Brod
Entre los muchos enigmas que no dejan de suscitar la personalidad y la obra de Kafka, uno de los más intrigantes, al menos para mí, es el de su amistad con Max Brod. En la monumental y extraordinaria (realmente extraordinaria, por solvente, por perspicaz y bien escrita) biografía de Kafka que publica estos días Acantilado, Reiner Stach, su autor, documenta al detalle dicha amistad, importantísima no sólo para la vida de Kafka, sino también, como es sabido, para la conservación y proyección póstuma de su legado, así como para la nada desdeñable reputación que el autor de La transformación alcanzó a acumular antes de su muerte. Es este último uno de los muchos aspectos en que la biografía de Stach resulta reveladora, por cuanto ilustra con detalle el relieve de esa reputación, mucho más notable de lo que suele estimarse.

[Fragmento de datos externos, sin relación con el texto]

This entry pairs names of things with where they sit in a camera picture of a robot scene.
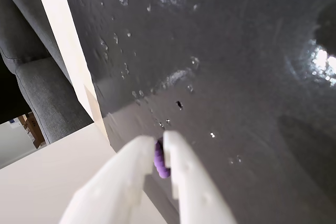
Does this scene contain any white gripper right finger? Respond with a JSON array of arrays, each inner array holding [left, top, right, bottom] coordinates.
[[162, 130, 237, 224]]

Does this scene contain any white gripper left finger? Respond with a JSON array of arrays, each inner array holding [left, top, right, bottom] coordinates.
[[59, 135, 155, 224]]

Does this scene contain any purple ribbed pen grip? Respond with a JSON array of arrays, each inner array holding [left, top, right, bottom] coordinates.
[[153, 140, 173, 179]]

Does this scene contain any brown cardboard box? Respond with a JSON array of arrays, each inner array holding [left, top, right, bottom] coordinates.
[[17, 112, 47, 149]]

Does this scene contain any black glossy table mat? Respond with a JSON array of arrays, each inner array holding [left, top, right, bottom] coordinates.
[[59, 0, 336, 224]]

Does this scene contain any grey fabric sofa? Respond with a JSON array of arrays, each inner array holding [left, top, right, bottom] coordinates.
[[0, 0, 95, 145]]

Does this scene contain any light wooden board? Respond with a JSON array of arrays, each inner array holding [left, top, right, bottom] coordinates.
[[30, 0, 109, 142]]

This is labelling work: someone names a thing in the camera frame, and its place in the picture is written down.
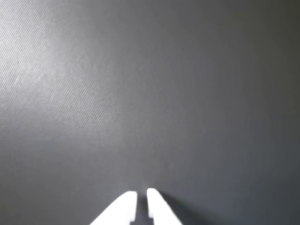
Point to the dark grey table mat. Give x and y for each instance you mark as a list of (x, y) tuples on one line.
[(164, 93)]

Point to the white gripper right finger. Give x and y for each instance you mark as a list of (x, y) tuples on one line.
[(161, 211)]

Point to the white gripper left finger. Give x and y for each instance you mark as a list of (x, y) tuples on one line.
[(119, 211)]

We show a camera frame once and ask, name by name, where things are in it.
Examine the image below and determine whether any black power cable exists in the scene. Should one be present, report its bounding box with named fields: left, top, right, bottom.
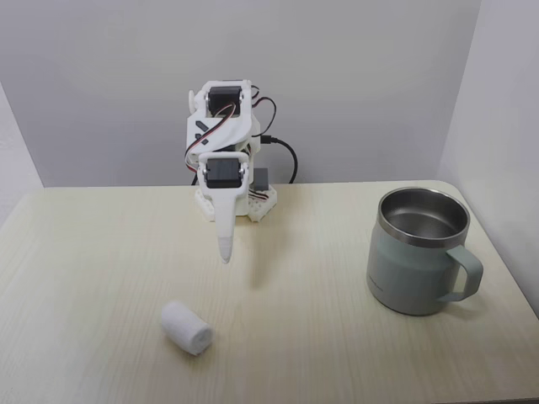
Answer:
left=259, top=135, right=299, bottom=185

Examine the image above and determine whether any pale green steel mug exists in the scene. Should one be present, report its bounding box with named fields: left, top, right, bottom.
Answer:
left=365, top=188, right=483, bottom=317

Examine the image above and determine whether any white rolled gauze dressing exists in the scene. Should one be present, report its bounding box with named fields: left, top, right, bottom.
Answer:
left=160, top=299, right=214, bottom=358

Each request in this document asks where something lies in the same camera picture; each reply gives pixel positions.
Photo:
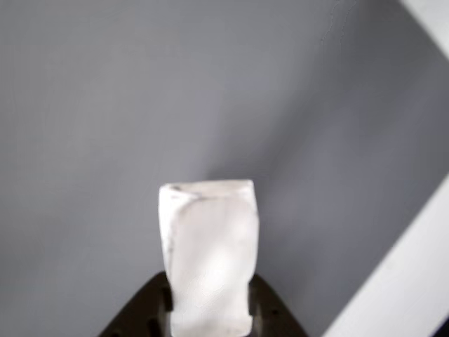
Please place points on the white block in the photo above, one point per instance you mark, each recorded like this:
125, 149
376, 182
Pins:
210, 252

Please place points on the grey table mat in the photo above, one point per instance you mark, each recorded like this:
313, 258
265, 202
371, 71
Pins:
140, 105

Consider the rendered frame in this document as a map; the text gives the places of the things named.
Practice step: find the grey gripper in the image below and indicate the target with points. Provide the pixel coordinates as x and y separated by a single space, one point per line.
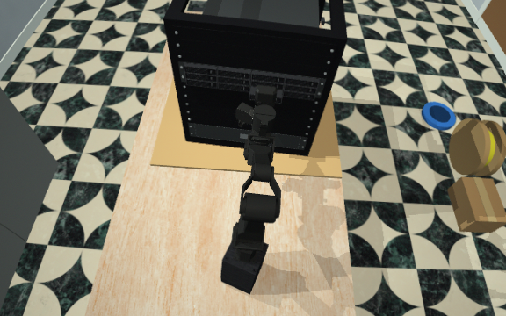
265 95

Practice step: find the tan flat board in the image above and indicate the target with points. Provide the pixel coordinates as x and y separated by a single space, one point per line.
171 149

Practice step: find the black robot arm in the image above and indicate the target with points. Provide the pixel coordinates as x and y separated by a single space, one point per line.
254 206

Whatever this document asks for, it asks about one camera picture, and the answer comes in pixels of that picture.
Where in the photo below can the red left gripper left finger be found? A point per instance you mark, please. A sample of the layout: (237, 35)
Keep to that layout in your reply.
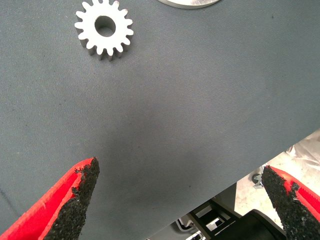
(50, 212)

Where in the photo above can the round metal carrier plate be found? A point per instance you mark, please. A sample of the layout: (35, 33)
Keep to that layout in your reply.
(190, 3)

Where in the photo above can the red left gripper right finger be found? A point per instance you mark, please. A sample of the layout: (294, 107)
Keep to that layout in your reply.
(297, 207)

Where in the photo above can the small caster wheel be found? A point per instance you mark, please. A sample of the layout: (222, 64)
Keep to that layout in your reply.
(256, 180)

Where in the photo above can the dark grey table cloth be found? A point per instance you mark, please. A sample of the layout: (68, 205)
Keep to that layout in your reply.
(150, 100)

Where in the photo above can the black metal frame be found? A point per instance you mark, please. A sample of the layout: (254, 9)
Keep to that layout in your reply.
(217, 228)

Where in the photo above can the black rounded chassis cover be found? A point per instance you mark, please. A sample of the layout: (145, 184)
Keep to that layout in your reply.
(257, 225)

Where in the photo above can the shiny steel planetary gear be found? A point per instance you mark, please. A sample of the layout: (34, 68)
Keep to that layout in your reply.
(86, 37)

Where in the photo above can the crumpled grey sheet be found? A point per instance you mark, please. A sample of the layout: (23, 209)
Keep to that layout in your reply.
(307, 150)

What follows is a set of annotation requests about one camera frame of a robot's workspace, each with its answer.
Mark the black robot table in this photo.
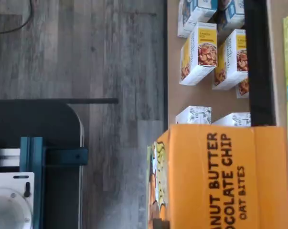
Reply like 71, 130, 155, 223
0, 98, 119, 229

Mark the thin black cable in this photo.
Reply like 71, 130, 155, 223
0, 0, 34, 34

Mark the blue label oatmeal box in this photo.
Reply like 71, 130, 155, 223
216, 0, 245, 32
177, 0, 219, 39

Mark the white mount plate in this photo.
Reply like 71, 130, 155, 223
0, 172, 35, 229

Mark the teal metal frame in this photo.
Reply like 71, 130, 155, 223
19, 136, 88, 229

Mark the yellow label granola box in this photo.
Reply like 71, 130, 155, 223
235, 78, 250, 99
179, 22, 218, 86
211, 29, 249, 91

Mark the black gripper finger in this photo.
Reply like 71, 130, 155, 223
156, 220, 171, 229

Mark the black metal shelf rack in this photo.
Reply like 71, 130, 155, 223
163, 0, 288, 142

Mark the orange Bobo's oat bites box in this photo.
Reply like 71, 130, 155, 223
147, 124, 288, 229

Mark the white patterned pantry box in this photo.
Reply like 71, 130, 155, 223
212, 112, 252, 127
175, 105, 212, 125

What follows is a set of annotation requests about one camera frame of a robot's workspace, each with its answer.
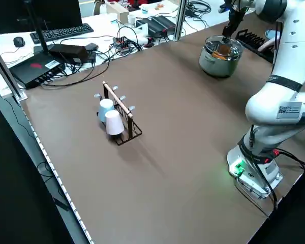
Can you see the grey usb hub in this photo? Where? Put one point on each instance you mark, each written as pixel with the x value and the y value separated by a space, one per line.
pixel 122 45

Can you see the black slotted dish rack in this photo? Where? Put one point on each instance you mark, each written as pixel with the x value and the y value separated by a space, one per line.
pixel 251 42

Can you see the black box device red logo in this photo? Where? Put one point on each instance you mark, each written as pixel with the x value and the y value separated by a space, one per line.
pixel 33 71

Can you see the stainless steel pot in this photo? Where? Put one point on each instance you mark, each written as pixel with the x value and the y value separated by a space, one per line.
pixel 216 68

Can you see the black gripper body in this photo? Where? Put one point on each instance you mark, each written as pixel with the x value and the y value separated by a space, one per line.
pixel 236 16

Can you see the light blue plate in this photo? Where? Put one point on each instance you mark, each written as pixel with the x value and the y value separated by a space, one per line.
pixel 270 34

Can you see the black computer mouse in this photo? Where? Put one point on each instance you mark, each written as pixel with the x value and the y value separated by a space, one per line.
pixel 19 42

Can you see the black monitor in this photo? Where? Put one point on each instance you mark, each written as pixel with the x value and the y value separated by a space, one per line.
pixel 35 15

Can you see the black power brick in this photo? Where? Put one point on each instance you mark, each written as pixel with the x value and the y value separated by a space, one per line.
pixel 68 53

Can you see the black ribbed power supply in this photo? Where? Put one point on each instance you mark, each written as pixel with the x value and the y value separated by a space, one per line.
pixel 161 24

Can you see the light wooden box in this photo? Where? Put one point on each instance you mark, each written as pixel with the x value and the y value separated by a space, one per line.
pixel 117 10

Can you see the aluminium profile post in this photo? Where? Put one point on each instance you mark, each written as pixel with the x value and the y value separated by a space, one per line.
pixel 180 20
pixel 5 73

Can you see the white cup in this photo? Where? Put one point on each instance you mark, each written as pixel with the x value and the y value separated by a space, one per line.
pixel 114 124

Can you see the white plate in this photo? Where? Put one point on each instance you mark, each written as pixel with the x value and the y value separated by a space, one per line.
pixel 265 45

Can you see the light blue cup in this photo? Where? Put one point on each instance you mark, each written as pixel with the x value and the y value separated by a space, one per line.
pixel 105 106

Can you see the white mug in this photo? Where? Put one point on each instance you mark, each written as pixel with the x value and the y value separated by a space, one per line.
pixel 131 19

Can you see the black keyboard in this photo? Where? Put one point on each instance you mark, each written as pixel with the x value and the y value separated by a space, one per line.
pixel 63 31

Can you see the glass pot lid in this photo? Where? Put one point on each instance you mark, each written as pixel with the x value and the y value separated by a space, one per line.
pixel 213 43

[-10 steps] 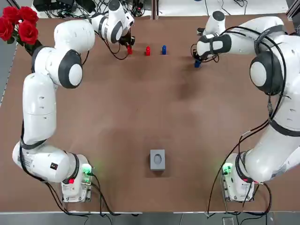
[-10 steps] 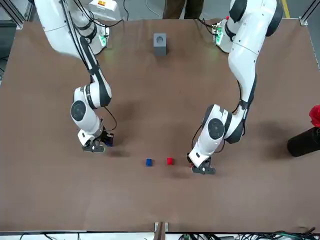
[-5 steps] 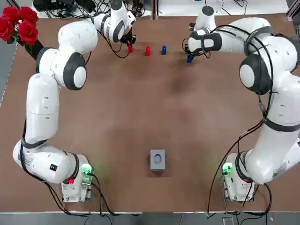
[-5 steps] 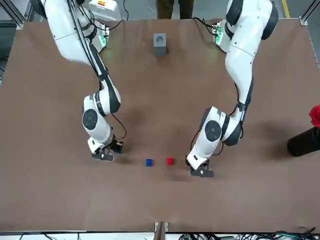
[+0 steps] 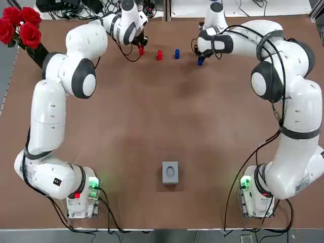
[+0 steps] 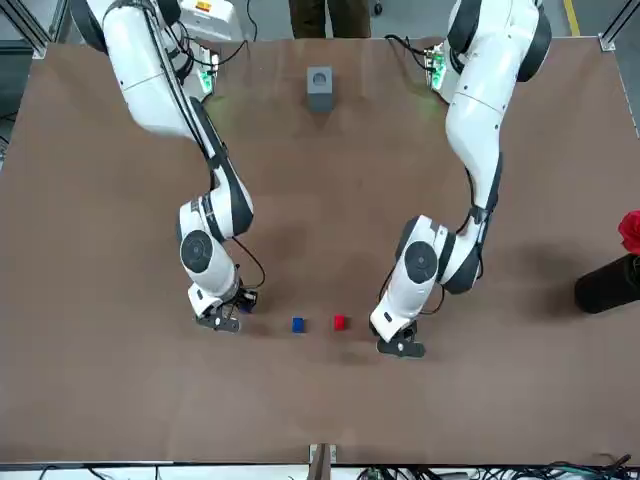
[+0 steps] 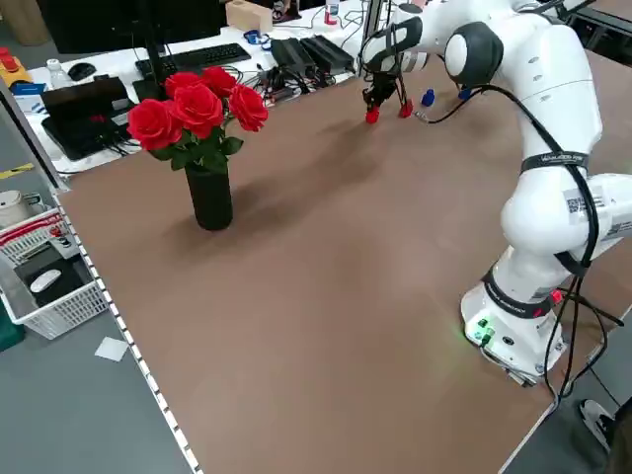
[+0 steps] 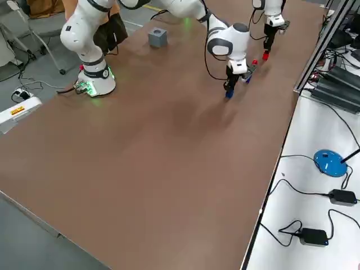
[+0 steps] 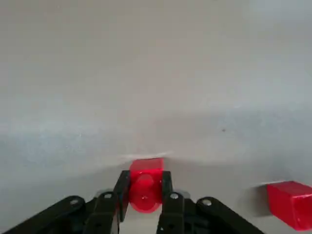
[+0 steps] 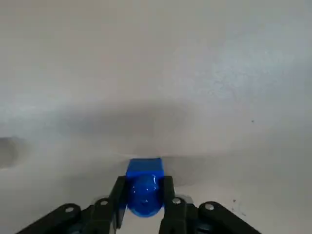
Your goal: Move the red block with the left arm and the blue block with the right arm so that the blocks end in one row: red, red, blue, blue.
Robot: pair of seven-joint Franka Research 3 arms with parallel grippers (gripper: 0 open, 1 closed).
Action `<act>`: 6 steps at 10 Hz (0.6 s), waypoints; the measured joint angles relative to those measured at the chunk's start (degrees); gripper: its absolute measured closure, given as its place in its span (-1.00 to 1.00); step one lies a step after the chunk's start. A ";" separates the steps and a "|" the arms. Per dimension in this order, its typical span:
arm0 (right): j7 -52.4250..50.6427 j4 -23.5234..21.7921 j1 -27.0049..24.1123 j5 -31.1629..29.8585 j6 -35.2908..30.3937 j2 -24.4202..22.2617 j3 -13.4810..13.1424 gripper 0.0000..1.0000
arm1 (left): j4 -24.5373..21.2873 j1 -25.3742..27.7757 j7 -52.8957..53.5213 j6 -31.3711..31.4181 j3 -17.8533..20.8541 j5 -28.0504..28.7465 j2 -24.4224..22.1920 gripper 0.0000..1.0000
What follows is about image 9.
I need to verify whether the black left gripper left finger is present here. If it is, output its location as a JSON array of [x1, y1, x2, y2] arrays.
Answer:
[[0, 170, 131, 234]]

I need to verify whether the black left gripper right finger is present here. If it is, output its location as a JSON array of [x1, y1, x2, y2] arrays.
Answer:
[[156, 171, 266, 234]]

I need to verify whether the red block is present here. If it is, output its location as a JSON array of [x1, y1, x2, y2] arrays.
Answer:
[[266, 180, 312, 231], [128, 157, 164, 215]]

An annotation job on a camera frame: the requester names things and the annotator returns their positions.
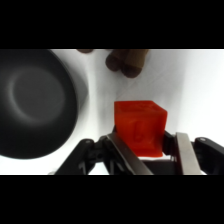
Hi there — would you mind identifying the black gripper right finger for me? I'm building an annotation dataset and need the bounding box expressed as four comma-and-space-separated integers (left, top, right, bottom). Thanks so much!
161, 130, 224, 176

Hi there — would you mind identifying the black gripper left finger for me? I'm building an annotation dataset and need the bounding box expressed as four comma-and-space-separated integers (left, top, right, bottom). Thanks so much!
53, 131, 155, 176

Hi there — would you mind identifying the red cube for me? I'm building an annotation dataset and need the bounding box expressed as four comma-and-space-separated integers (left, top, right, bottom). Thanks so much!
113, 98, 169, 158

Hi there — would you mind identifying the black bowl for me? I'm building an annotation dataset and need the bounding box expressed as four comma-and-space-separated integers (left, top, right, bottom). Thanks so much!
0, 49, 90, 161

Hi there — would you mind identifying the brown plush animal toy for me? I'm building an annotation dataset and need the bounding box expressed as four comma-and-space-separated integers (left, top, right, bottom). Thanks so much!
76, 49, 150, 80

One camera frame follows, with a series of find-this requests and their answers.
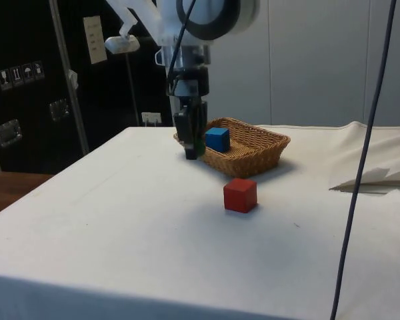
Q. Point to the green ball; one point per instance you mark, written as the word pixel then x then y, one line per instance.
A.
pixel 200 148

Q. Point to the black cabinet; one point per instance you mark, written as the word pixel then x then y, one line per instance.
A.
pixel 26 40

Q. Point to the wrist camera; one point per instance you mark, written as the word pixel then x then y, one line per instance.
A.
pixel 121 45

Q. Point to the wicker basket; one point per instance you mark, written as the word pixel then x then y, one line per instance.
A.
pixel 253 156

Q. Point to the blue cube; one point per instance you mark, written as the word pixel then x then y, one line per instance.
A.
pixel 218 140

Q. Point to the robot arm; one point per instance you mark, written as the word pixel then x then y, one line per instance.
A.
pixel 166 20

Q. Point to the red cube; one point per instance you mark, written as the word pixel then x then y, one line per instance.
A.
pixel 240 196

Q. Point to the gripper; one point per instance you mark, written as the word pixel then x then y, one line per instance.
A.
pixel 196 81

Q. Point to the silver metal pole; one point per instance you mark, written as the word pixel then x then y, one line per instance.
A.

Casi todos los retratos que nos han llegado de Max Brod son poco atrayentes. El que ofrece Stach es directamente desazonante. Se trató, al parecer, de un escritor mediocre pero ambicioso, hiperactivo, adulador, marrullero; también generoso, idealista, abnegado, genuinamente entusiasta, y de una casi conmovedora fatuidad. Tuvo la imprudencia de indisponerse con el temible Karl Kraus y recibió de su parte algunas zurras sonadas. La posteridad lo ha maltratado de mala manera, arrojando todo tipo de sombras y de sospechas (no pocas infundadas, casi todas injustas) sobre su administración del legado de Kafka y las tendenciosas interpretaciones que promovió de su obra. El lector acaso recuerde el rapapolvo que le propina Milan Kundera en uno de los ensayos recogidos en Los testamentos traicionados (Tusquets, 1994). Refuta allí Kundera, entre otras cosas, el empeño de Brod por consagrar a Kafka como una especie de santo laico, algo en lo que, me parece, no iba Brod tan desencaminado.
Como sea, lo que me resulta intrigante no es la amistad entre dos personas de temperamento y fuste tan diversos. Es sabido que los mecanismos y los circuitos de los afectos, ya sean amistosos o amorosos, son inescrutables. No, lo intrigante es que la devoción que Brod llegó a sentir por Kafka, la sincerísima y militante admiración que profesó por su obra, no repercutieran en absoluto en su propia escritura. El hecho de que uno pueda detectar y hasta calibrar la grandeza de un genio sin derivar de ese descubrimiento ningún aprendizaje.
Más esperable (por detestable que resulte) parece el caso que dramatizara con tanto acierto Peter Shaffer en su particular interpretación de las relaciones entre Mozart y Salieri, adaptada al cine por Milos Forman en una película justamente célebre. Amadeus (1984) contaba la historia del artista mediocre que acierta a percatarse del genio de otro, pero que, encastillándose en sus propias limitaciones, de ello sólo es capaz de derivar una resentida perplejidad y una envidia incontrolable.
El caso de Brod es mucho más enigmático. Desde un comienzo reconoce a Kafka y pone todo su empeño y su talento en abrirle camino, movilizando sus numerosos contactos con el fin de promoverlo, presentándolo a editores, prodigando alabanzas de su obra. Lo lee con fruición, lo apoya, lo asesora, lo estimula. En cierto modo, se convierte en el Juan Bautista de Kafka, pero un Juan Bautista que parece ignorarlo todo de la doctrina del maestro y no sigue en absoluto su camino.
Kafka y Brod hasta planearon en 1911 escribir juntos una novela, Richard y Samuel, de la que se conserva un primer capítulo. Acerca de éste Kafka le confesaría a Felice Bauer, años después, que le resultaba “absolutamente insoportable”.
La amistad y la devoción por Kafka no impedirían a Brod publicar, uno detrás de otro, títulos como Los sentimientos sublimes (1913), El camino hacia Dios de Tycho Brahe (1915), Vida con una diosa (1923), El reino mágico del amor (1928) o Juventud en la niebla (1959).
Su admiración, sin duda sincera y apasionada, fue impermeable a toda influencia, a toda lección, a todo provecho. Brod encarna así uno de los misterios de la literatura: el del lector fervoroso pero inmune a los efectos de la obra que venera. O peor aún: el del escritor daltónico, que aprecia lo que lee por los colores que confunde.